Desde mi nacimiento, hace 45 años, crecí en Urdesa. Era una zona lindísima, llena de manglares. El cerro estaba lleno de cedros. No se podía salir al patio por temor a las culebras y a los zorros. Era otro Guayaquil.
La gente era mucho más amable. El transporte público, al pasar por las casas, pitaba para ver si la gente salía al centro. Urdesa hoy es zona roja. En mi juventud hubo que poner muro en la casa. Ahora vivo en Ceibos Norte.
La falta de seguridad es inaceptable. No podemos acostumbrarnos a vivir así. De niña, con mi papá, íbamos de noche al Mercado Central. En el carro comíamos chirimoyas sin ningún temor. Si ahora fuera al mercado a las 20:00 a comprar frutas, correría riesgo de que me robaran.
Yo amo a Guayaquil intensamente. Es un imán para quienes buscan oportunidades, aunque también con mucha gente pobre.
A Guayaquil hay que quererla y sentirla como propia. Mucha gente la está viendo como un lugar donde trabajar pero sin ese cariño.

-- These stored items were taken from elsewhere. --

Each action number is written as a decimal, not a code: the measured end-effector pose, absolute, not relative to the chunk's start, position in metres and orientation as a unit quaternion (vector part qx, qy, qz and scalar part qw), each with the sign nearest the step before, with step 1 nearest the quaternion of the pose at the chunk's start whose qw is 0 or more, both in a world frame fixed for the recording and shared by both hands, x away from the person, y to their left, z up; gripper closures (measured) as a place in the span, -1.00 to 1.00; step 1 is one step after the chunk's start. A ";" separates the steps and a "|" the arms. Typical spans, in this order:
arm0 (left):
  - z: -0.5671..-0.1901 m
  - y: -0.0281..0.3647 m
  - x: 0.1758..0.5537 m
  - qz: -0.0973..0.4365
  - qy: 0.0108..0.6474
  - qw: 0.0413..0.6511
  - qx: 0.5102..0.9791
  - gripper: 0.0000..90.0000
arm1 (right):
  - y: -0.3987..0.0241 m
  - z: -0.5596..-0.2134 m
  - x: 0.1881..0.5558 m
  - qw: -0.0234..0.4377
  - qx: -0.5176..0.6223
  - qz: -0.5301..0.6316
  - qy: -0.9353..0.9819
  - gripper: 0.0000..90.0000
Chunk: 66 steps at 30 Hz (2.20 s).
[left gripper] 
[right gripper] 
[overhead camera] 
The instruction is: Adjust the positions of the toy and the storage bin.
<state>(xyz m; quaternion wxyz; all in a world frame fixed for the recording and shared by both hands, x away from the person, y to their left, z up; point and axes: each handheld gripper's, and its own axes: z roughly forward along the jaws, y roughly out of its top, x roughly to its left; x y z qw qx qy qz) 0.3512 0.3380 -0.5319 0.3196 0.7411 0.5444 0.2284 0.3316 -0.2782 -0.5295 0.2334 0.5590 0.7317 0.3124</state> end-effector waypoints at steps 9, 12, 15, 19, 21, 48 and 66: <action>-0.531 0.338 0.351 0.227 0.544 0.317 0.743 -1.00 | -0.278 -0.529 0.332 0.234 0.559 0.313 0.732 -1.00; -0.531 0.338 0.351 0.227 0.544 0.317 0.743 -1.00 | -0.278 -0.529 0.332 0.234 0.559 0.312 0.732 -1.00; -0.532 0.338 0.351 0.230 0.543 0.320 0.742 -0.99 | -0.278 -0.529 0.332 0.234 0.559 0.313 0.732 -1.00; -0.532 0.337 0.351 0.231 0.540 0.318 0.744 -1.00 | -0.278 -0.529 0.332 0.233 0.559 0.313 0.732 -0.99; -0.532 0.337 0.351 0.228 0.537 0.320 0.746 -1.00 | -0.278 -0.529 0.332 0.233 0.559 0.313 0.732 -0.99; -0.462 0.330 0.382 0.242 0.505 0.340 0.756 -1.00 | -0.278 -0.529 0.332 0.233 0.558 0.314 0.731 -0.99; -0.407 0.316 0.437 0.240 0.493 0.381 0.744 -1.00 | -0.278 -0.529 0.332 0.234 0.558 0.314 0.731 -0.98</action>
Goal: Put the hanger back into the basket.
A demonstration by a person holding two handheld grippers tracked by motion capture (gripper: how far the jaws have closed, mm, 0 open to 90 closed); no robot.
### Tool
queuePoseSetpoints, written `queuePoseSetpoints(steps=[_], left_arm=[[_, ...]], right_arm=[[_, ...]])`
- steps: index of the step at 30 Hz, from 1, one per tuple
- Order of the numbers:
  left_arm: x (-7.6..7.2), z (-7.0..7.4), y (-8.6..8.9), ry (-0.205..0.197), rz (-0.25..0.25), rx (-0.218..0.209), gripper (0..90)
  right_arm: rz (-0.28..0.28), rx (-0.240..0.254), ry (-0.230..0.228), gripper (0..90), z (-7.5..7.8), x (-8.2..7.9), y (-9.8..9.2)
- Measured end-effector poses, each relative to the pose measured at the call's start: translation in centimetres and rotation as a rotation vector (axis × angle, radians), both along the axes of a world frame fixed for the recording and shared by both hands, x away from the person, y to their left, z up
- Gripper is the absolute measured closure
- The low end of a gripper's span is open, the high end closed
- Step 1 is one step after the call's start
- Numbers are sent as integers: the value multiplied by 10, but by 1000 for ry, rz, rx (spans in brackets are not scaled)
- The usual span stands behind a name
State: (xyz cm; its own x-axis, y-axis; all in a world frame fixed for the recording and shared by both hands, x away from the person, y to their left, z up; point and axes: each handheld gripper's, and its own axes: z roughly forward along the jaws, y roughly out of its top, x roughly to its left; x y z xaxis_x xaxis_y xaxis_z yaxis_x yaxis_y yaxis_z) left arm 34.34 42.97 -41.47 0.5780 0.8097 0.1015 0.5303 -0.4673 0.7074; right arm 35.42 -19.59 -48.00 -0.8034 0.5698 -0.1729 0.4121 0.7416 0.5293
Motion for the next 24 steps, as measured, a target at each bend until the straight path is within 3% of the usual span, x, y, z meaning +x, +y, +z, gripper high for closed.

Una vez escribí que Guayaquil es amarilla, pensando en su Barcelona, en su PRE, en su cerveza y en su riqueza. Es casi como un carnaval cuando está bien, pero puede ser muy violenta, cruel. Eso lo vivimos hace poco.
El guayaquileño es franco, a veces exageradamente. Muy dado a la fiesta, al humor, a los sobrenombres. A veces se descarrila al oportunismo. Somos un poco ostentosos, pero buscamos la alegría, el bienestar nuestro y de los que queremos.